◆ **Task instructions**
Find and copy each line in the material below where the string "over" occurs.

[Start of section]

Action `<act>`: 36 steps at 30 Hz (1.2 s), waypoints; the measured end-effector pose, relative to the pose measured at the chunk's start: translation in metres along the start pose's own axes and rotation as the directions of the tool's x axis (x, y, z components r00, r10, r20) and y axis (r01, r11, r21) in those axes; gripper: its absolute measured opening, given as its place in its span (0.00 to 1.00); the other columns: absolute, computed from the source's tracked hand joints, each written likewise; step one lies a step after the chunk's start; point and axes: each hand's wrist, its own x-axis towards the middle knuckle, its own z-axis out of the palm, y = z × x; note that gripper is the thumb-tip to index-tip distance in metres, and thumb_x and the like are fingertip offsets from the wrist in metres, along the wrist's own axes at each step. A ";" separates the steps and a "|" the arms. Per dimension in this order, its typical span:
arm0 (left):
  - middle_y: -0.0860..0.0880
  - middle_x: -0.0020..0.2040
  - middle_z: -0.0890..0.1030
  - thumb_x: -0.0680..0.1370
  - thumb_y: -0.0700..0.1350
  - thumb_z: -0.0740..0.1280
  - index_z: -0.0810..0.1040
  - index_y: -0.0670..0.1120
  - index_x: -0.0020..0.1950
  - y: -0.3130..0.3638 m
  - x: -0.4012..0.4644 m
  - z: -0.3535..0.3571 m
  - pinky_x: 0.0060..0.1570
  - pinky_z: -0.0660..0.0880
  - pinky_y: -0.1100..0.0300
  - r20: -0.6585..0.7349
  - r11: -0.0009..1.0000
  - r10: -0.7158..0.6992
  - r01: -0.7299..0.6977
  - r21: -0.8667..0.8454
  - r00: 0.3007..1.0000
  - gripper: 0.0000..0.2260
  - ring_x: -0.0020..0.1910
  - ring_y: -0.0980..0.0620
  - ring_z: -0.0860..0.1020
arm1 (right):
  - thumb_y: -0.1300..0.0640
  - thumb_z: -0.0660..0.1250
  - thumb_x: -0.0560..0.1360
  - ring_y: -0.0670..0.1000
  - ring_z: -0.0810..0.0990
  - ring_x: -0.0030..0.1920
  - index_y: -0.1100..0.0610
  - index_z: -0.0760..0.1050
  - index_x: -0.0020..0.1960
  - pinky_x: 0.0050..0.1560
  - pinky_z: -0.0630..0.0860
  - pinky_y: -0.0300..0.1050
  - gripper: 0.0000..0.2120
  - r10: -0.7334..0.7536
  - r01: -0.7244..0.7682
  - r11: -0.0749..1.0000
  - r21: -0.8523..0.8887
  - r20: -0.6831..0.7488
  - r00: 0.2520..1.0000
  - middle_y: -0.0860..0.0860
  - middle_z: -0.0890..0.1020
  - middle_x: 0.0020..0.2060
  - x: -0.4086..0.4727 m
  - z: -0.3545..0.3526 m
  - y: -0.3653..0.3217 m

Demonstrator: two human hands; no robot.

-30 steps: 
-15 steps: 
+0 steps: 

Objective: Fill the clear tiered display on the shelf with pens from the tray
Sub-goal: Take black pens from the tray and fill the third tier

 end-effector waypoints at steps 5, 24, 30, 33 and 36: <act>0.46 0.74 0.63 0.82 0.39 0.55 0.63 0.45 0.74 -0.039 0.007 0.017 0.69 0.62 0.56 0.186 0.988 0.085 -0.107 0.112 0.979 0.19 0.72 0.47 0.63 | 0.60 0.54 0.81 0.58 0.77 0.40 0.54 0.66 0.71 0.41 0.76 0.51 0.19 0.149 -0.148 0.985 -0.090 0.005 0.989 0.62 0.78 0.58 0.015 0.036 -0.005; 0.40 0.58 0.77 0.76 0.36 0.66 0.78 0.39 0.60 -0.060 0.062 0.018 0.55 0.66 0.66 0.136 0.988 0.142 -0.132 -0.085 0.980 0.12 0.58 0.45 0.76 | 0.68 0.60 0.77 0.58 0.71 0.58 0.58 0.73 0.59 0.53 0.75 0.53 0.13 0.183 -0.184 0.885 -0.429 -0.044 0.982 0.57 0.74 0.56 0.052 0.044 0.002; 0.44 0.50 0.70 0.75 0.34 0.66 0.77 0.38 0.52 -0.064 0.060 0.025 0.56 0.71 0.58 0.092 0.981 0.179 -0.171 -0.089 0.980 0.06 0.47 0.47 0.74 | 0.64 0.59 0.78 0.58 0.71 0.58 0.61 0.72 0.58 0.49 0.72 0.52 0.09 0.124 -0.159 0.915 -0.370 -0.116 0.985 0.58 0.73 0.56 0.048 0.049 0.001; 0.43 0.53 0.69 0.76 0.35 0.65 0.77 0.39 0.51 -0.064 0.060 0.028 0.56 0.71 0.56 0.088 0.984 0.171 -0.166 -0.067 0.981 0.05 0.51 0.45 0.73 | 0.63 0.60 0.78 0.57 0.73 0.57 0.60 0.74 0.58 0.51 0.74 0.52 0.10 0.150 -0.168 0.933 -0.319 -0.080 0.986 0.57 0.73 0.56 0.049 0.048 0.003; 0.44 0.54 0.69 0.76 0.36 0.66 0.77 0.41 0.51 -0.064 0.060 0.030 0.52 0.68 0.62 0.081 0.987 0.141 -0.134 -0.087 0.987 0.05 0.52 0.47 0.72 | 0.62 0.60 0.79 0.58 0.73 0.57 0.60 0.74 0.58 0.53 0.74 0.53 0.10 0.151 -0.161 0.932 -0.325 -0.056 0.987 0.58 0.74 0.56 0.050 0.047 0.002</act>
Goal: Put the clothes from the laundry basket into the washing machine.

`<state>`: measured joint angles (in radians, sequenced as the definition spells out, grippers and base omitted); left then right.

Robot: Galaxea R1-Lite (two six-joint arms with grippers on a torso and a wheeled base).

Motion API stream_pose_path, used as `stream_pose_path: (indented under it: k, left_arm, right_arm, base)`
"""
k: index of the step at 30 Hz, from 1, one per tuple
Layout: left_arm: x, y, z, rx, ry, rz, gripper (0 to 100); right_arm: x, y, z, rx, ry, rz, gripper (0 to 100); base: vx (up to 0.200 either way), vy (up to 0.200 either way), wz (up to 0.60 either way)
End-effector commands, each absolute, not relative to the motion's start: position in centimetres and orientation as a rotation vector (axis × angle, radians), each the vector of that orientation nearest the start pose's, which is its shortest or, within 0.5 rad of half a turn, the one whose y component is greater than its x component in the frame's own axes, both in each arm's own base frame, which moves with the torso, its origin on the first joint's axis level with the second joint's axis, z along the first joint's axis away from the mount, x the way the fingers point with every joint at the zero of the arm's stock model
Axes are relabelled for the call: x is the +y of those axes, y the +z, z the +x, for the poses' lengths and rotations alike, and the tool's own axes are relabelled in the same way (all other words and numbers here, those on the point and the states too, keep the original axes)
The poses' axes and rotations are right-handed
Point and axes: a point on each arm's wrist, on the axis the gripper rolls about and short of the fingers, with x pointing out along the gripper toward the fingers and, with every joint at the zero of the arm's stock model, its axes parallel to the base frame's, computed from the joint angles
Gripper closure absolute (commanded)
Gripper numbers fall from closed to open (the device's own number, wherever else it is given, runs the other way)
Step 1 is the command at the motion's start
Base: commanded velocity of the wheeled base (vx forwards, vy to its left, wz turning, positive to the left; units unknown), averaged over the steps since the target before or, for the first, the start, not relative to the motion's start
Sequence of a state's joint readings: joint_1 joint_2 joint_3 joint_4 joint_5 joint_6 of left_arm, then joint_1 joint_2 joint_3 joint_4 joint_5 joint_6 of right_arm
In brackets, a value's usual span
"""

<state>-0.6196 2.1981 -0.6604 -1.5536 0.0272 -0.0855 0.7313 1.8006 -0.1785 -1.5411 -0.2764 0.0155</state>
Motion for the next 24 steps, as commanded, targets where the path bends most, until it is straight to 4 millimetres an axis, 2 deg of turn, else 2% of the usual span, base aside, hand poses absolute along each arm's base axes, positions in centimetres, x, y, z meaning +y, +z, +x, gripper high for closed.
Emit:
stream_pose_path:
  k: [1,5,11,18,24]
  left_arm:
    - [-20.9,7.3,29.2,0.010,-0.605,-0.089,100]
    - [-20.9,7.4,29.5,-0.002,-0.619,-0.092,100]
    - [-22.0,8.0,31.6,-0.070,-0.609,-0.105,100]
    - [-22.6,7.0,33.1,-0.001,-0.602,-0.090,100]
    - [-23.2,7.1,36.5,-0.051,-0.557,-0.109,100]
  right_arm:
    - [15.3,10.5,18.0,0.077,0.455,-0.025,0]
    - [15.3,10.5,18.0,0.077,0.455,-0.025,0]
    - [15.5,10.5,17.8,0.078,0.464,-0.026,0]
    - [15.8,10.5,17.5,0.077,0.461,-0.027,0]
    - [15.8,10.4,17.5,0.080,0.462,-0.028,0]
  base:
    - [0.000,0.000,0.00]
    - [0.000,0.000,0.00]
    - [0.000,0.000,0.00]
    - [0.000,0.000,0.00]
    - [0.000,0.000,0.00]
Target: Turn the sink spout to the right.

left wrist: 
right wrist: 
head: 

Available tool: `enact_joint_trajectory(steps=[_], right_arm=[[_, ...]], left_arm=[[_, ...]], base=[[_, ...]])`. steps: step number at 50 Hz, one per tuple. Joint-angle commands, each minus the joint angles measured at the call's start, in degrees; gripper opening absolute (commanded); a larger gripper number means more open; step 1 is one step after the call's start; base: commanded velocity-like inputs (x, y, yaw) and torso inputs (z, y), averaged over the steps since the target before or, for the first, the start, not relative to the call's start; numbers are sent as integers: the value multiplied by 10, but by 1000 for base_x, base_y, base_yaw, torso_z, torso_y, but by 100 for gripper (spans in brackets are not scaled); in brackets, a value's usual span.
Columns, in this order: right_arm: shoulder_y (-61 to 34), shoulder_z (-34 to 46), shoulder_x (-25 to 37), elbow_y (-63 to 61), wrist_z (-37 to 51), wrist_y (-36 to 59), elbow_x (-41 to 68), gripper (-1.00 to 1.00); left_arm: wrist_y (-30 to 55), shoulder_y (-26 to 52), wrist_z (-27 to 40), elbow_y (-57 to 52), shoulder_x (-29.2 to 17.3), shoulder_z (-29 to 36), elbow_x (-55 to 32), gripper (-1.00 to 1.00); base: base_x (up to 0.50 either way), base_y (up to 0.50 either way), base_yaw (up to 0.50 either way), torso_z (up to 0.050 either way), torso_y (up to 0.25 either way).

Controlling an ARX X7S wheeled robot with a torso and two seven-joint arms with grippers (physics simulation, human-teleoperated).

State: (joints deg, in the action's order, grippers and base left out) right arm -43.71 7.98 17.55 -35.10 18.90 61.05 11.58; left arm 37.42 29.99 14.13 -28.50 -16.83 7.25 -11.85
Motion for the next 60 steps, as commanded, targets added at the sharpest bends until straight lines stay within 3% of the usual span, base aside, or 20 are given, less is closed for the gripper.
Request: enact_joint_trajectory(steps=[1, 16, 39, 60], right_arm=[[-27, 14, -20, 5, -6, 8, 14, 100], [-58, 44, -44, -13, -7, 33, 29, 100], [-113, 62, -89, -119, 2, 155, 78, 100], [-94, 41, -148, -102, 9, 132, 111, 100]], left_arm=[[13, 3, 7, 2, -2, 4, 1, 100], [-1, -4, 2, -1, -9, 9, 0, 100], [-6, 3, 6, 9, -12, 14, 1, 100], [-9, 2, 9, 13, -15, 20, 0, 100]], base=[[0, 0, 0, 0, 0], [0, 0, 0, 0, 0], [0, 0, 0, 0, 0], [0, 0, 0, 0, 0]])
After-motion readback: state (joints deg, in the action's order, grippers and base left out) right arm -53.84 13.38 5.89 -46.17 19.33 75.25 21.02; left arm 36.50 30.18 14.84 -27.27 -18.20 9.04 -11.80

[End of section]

◆ **Solution**
Base: commanded velocity of the wheeled base (vx forwards, vy to its left, wz turning, positive to the left; units unknown), averaged over the steps since the target before or, for the first, the start, not relative to the motion's start
Available tool: `enact_joint_trajectory(steps=[_], right_arm=[[_, ...]], left_arm=[[_, ...]], base=[[_, ...]])`. steps: step number at 50 Hz, one per tuple. Joint-angle commands, each minus the joint angles measured at the call's start, in degrees; gripper opening absolute (commanded); a larger gripper number means more open; step 1 is one step after the call's start; base: commanded velocity-like inputs (x, y, yaw) and torso inputs (z, y), averaged over the steps since the target before or, for the first, the start, not relative to the call's start; numbers are sent as integers: the value multiplied by 10, but by 1000 for base_x, base_y, base_yaw, torso_z, torso_y, but by 100 for gripper (spans in brackets are not scaled); in brackets, a value's usual span.

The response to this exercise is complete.